Musashi - Eiji Yoshikawa [359]
“Let’s stop for a while,” he said. “You’ll feel better if you get off and lie down for a few minutes.” Tying the animal to a tree, he put his arms around her and lifted her down.
Face down on the ground, Osugi pushed his hands away and let out a groan. Her face was feverishly hot and her hair was a mess.
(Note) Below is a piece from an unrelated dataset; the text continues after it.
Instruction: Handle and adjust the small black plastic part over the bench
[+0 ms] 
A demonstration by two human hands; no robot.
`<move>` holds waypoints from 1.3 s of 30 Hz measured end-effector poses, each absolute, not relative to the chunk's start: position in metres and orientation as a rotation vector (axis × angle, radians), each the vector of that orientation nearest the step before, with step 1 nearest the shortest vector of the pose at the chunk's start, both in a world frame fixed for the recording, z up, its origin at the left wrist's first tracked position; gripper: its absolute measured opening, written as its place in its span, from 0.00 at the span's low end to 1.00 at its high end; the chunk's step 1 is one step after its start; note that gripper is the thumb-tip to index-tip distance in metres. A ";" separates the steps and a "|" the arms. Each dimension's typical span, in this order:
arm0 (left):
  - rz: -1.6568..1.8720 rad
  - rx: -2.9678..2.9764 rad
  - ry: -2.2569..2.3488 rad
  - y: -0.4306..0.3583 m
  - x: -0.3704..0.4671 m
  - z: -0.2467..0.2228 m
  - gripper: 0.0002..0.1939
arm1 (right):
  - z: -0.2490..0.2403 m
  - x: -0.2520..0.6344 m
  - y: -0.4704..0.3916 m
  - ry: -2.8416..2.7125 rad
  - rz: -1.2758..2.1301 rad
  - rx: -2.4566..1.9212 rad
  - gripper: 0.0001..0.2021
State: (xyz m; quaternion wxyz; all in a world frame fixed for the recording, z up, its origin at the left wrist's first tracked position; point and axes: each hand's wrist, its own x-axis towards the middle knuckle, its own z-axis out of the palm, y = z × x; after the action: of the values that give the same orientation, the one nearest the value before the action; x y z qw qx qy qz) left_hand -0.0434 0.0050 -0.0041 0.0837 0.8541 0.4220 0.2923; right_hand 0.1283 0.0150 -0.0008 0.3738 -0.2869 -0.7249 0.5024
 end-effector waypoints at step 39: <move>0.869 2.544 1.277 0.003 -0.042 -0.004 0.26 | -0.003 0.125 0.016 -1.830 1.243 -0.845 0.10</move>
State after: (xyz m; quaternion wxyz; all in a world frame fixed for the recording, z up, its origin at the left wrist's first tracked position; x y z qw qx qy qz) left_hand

“Don’t you want some water?” Musashi asked, not for the first time, rubbing her on the back. “You should eat something too.” She shook her head stubbornly. “You haven’t drunk a drop of water since last night,” he said pleadingly. “If you keep this up, you’ll just make yourself worse. I’d like to get some medicine for you, but there aren’t any houses around here. Look, why don’t you eat half of my lunch?”
“How disgusting!”
“Huh?”
“I’d rather die in some field and get eaten by the birds. I’d never sink so low as to accept food from an enemy!” She shook his hand off her back and clutched at the grass.
Wondering if she would ever get over her basic misunderstanding, he treated her as tenderly as he would his own mother, patiently trying to soothe her each time she lashed out at him.
“Now, Granny, you know you don’t want to die. You’ve got to live. Don’t you want to see Matahachi make something of himself?”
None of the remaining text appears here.